In den USA zum Beispiel gibt es nur noch zwei Rennbahnen in West Virginia, da viele Gliedstaaten die Praxis in den letzten Jahren eingestellt haben. Noch 2018 beherbergte Florida 11 von 17 aktiven Rennstrecken im Land, die Rennen waren Teil des Images des Sunshine State. Doch die Wähler stimmten 2018 einer Verfassungsänderung zu, die das Wetten auf Windhunde illegal machte.
Auch in Australien ist die Empörung über die Branche seit Jahren gross. Der Kontinent beherbergt die grösste kommerzielle Windhundrennindustrie weltweit, etwa 60 Rennbahnen operieren hier. Kritiker sprechen von Doping, Korruption und Tierquälerei. 2015 hatte eine Untersuchung den vermeidbaren Tod von bis zu 17 000 jungen Rennhunden pro Jahr festgestellt. Die Regierung erliess ein kurzzeitiges Verbot, Australiens milliardenschwere Windhundrennindustrie gelobte Besserung.

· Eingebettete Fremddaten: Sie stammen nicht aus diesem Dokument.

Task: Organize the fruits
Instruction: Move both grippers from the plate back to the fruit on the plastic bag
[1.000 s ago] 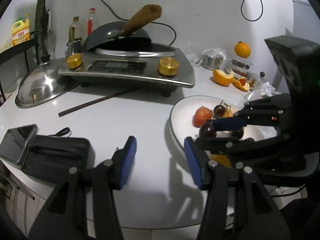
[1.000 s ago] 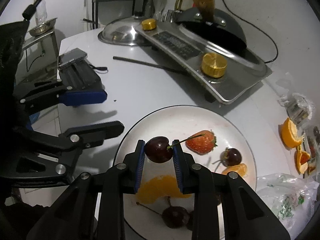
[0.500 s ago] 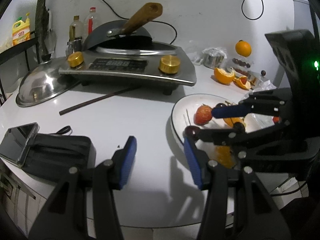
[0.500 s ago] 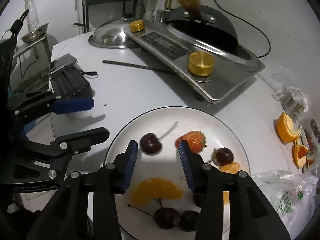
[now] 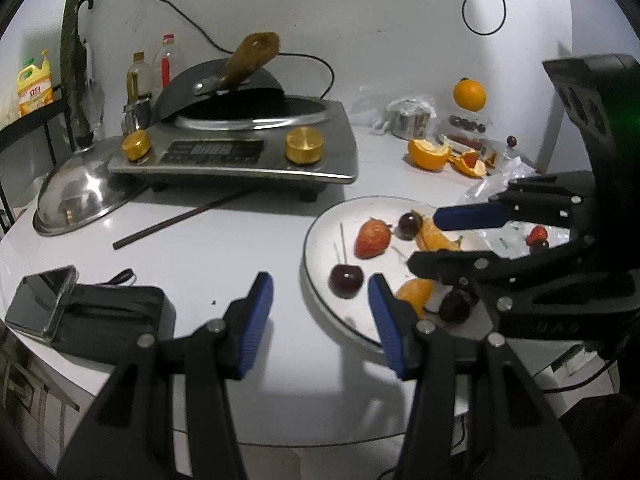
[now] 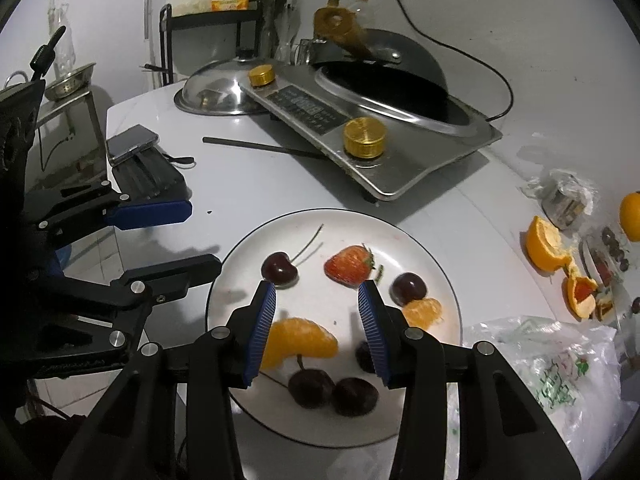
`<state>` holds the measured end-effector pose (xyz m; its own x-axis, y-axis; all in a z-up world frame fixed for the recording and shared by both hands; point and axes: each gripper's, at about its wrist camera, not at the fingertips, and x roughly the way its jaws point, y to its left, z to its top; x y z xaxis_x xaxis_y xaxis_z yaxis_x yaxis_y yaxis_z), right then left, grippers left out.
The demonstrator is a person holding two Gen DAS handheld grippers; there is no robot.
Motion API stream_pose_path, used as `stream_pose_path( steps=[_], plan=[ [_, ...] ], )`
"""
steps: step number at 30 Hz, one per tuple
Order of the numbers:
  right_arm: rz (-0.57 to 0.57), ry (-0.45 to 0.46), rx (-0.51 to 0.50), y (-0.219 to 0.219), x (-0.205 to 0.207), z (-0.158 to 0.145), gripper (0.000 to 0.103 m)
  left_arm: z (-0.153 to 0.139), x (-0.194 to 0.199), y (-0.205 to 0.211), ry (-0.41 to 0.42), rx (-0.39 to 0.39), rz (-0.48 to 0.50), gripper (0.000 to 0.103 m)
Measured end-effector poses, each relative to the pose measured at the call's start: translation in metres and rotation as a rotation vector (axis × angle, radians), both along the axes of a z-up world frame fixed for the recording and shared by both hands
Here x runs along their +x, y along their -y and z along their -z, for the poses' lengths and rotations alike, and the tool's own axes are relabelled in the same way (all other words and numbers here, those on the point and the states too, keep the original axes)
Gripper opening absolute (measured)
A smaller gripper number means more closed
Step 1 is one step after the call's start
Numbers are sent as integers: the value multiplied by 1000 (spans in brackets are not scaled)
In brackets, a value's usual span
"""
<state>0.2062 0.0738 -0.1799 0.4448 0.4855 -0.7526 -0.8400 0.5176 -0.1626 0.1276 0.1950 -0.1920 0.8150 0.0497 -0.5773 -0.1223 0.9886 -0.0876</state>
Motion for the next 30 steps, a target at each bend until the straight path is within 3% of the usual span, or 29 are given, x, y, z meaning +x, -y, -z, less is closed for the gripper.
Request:
stream_pose_path(
  steps=[10, 14, 30],
  plan=[
    [23, 10, 46, 30, -2, -11, 46, -12, 0, 23, 7, 37, 10, 53],
    [41, 11, 61, 44, 0, -14, 46, -17, 2, 33, 18, 45, 13, 68],
    [147, -2, 128, 124, 13, -17, 46, -30, 22, 93, 6, 108, 82, 68]
  ],
)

Doch seit diesem Sommer steht die Branche wieder wegen mutmasslicher Missstände im Rampenlicht, vor allem im Gliedstaat New South Wales, wo sich das Herz dieser Industrie befindet. Ein ehemaliger leitender Tierarzt bezeichnete den Wirtschaftszweig als Brutstätte von «Ausbeutung und Leid». Hunde würden grundlos eingeschläfert, oder man lasse sie in Metallkäfigen verrotten, sobald sie nicht mehr konkurrenzfähig seien. Die Abgeordnete für Tiergerechtigkeit in New South Wales, Emma Hurst, sagte: «Die Realität ist, dass die Windhundrennindustrie ohne systematische Tierquälerei nicht existieren kann.»